WHAT TO DO:
Please show all lines of the records that include "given".

== Segment start ==

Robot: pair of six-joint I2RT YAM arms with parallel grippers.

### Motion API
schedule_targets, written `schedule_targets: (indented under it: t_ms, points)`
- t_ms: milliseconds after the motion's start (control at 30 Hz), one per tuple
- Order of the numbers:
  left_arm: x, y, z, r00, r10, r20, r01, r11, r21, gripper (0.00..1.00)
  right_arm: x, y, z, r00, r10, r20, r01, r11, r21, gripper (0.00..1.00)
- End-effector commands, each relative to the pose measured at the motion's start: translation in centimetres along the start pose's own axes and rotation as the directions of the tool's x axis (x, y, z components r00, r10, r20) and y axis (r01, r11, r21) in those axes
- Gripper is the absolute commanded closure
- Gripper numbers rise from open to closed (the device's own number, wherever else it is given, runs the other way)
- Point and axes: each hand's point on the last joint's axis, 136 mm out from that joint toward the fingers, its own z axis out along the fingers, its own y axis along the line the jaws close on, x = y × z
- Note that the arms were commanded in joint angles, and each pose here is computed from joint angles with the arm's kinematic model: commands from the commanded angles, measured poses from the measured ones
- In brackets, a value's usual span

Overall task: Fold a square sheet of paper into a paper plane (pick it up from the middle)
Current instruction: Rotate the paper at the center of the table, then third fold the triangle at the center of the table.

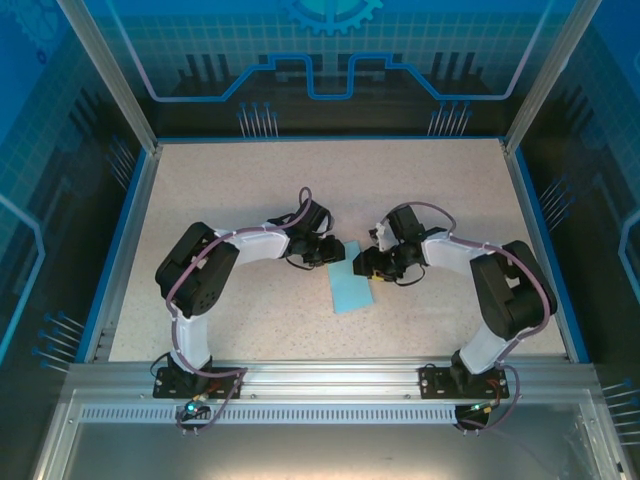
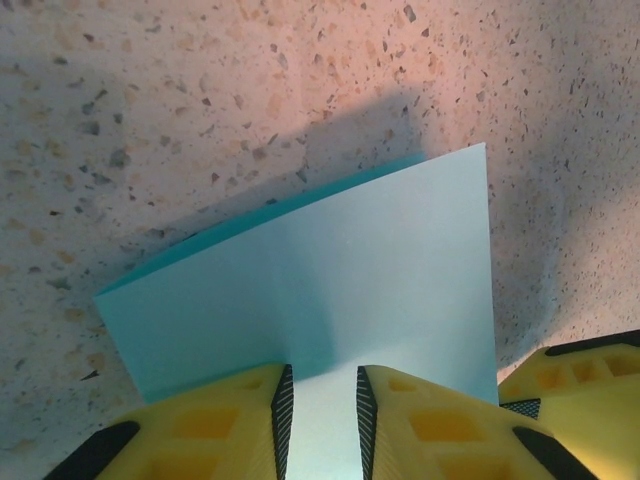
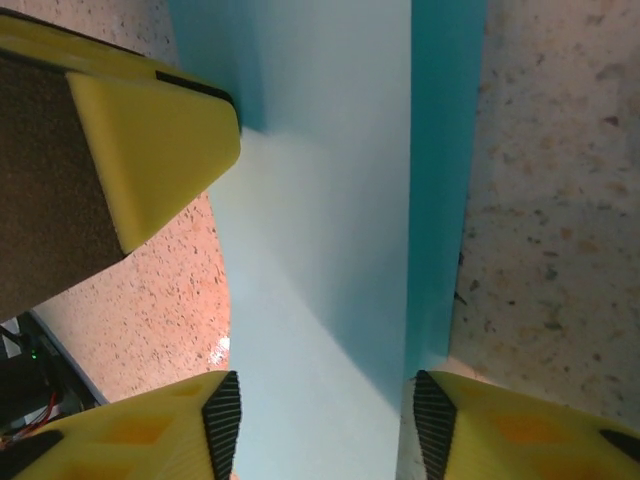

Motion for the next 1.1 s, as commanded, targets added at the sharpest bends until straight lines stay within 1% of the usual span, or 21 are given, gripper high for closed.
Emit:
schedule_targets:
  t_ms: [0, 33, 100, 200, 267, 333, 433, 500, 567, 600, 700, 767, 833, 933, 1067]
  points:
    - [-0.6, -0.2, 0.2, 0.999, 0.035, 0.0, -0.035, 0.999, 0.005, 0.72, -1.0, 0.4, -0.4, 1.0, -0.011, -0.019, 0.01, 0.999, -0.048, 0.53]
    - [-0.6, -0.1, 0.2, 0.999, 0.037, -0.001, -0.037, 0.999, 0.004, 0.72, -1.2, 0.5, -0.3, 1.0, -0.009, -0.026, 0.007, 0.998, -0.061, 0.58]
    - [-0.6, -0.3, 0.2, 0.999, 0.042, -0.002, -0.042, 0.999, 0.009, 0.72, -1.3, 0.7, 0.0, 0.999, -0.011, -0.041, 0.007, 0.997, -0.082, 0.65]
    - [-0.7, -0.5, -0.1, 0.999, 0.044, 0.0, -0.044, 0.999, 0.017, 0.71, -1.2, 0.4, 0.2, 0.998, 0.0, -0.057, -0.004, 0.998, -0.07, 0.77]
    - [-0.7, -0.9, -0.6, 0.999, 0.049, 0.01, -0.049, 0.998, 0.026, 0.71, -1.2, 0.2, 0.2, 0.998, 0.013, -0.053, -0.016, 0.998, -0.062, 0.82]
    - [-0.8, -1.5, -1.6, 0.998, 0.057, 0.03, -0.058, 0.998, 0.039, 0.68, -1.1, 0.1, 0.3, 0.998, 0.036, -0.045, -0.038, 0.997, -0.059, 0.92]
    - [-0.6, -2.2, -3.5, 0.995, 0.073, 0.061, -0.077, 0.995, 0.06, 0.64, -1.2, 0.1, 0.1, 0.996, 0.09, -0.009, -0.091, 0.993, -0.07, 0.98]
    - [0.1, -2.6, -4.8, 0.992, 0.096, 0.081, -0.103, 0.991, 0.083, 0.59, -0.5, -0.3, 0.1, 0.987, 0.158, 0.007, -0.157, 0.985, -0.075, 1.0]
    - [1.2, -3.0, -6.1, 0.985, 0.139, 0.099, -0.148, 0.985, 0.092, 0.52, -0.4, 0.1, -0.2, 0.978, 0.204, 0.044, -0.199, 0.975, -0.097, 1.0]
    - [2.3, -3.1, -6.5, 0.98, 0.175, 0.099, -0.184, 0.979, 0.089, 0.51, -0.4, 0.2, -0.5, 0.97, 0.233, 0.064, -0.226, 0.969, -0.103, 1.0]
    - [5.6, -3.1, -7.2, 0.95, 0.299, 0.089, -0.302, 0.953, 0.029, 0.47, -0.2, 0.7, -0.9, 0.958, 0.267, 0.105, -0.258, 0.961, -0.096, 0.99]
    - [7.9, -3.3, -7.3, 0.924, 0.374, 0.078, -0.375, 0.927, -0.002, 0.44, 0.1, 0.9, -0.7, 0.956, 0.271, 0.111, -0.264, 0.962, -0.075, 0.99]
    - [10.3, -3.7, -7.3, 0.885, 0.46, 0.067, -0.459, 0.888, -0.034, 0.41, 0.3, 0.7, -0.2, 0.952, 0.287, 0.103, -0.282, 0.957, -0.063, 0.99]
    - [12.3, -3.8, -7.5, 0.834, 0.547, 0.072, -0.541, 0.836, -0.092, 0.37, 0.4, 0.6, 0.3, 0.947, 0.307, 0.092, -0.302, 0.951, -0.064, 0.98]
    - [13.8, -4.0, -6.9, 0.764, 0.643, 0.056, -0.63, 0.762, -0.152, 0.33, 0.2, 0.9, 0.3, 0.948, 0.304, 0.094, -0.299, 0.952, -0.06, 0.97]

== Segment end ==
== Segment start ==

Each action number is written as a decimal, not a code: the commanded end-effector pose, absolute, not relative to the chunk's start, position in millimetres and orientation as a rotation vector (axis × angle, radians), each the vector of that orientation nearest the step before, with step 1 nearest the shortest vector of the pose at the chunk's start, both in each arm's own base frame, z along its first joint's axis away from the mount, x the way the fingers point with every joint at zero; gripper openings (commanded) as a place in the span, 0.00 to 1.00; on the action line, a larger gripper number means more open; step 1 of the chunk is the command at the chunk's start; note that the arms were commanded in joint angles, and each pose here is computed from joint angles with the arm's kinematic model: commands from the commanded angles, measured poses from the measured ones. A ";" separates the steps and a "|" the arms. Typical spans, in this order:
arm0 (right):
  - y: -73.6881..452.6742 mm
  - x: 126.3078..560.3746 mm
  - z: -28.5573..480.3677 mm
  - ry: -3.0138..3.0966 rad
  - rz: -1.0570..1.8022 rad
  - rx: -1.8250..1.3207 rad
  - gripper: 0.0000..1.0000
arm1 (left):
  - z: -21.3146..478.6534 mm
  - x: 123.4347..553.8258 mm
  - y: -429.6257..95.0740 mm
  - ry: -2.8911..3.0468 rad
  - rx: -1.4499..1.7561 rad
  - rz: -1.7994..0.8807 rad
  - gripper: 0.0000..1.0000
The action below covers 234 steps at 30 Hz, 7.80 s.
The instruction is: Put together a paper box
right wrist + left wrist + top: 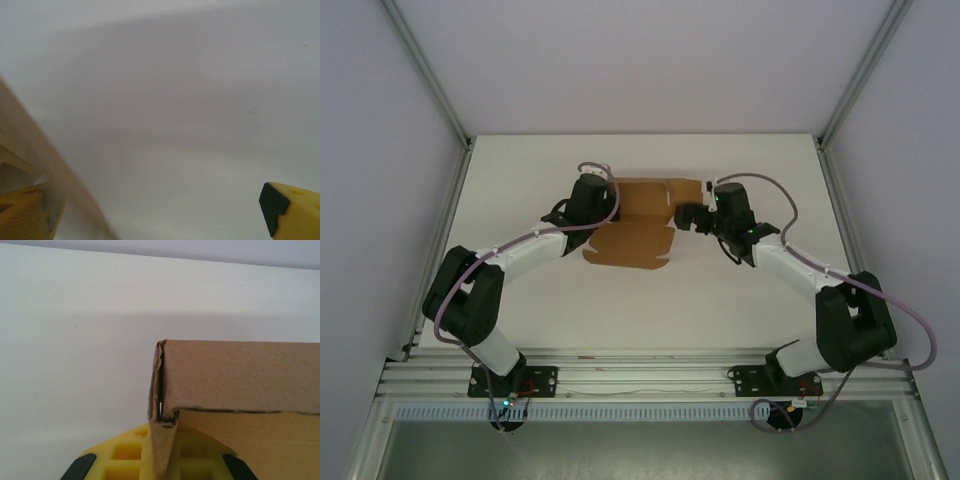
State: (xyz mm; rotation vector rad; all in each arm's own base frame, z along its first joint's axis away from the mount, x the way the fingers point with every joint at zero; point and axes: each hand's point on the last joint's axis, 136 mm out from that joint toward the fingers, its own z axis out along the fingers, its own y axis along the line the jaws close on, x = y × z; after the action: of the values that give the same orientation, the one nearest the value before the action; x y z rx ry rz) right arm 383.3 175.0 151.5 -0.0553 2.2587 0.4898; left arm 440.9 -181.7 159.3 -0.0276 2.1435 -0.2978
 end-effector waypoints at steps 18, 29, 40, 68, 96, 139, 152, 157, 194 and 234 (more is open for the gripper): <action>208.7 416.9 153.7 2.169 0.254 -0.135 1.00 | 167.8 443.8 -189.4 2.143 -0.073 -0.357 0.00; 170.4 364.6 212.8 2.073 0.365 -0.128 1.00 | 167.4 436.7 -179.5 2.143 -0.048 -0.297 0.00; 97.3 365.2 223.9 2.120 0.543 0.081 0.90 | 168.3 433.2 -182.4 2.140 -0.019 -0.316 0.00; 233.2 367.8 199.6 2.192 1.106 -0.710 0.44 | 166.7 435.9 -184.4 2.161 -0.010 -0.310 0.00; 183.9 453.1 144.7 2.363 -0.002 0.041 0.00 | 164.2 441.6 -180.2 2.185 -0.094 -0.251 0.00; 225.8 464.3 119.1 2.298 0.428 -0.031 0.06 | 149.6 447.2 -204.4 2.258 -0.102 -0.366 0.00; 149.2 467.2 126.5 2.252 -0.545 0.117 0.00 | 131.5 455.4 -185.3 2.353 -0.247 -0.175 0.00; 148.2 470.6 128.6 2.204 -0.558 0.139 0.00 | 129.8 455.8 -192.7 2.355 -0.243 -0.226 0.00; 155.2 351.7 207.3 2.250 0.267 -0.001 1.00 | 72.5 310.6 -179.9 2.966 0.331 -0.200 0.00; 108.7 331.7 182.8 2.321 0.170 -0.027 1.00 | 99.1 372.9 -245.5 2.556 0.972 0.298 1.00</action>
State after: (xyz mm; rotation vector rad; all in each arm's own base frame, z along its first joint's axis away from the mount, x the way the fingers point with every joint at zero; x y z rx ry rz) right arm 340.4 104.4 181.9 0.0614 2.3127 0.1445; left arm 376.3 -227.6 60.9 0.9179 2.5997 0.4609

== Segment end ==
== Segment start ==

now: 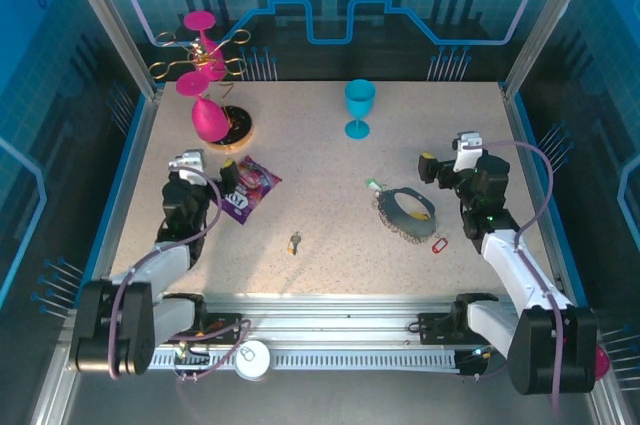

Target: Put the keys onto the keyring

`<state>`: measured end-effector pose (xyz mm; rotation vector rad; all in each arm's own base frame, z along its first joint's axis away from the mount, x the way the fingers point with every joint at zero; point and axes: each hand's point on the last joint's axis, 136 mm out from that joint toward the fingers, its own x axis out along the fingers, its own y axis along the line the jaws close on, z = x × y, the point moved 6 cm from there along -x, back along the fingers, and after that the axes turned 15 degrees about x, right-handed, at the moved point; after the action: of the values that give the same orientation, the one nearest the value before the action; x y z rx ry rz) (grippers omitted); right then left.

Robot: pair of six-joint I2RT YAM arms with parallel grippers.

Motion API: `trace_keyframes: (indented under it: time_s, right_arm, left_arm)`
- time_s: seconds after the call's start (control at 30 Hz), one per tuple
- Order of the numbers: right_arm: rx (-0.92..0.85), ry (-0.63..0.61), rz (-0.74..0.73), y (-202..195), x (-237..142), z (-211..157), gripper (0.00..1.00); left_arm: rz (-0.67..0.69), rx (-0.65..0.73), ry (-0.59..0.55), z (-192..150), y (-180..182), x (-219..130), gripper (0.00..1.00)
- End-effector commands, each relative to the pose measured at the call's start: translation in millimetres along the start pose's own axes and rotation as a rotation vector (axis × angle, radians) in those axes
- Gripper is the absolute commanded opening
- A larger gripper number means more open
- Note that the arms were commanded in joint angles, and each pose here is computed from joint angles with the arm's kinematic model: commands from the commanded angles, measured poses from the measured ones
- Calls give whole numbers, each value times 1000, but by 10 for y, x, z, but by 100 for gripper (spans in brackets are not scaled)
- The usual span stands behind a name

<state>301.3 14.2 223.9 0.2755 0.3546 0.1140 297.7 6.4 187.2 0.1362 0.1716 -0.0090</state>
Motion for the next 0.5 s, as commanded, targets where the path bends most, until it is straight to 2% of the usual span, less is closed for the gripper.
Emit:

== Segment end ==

TASK OUTPUT:
- Gripper numbers rise from open to closed (the device's own number, wherever else it is given, runs the other way)
Motion for the next 1.1 s, as commanded, targets added at the sharpest bends until straight lines stay within 1% of the usual span, or 21 are given, gripper high for closed.

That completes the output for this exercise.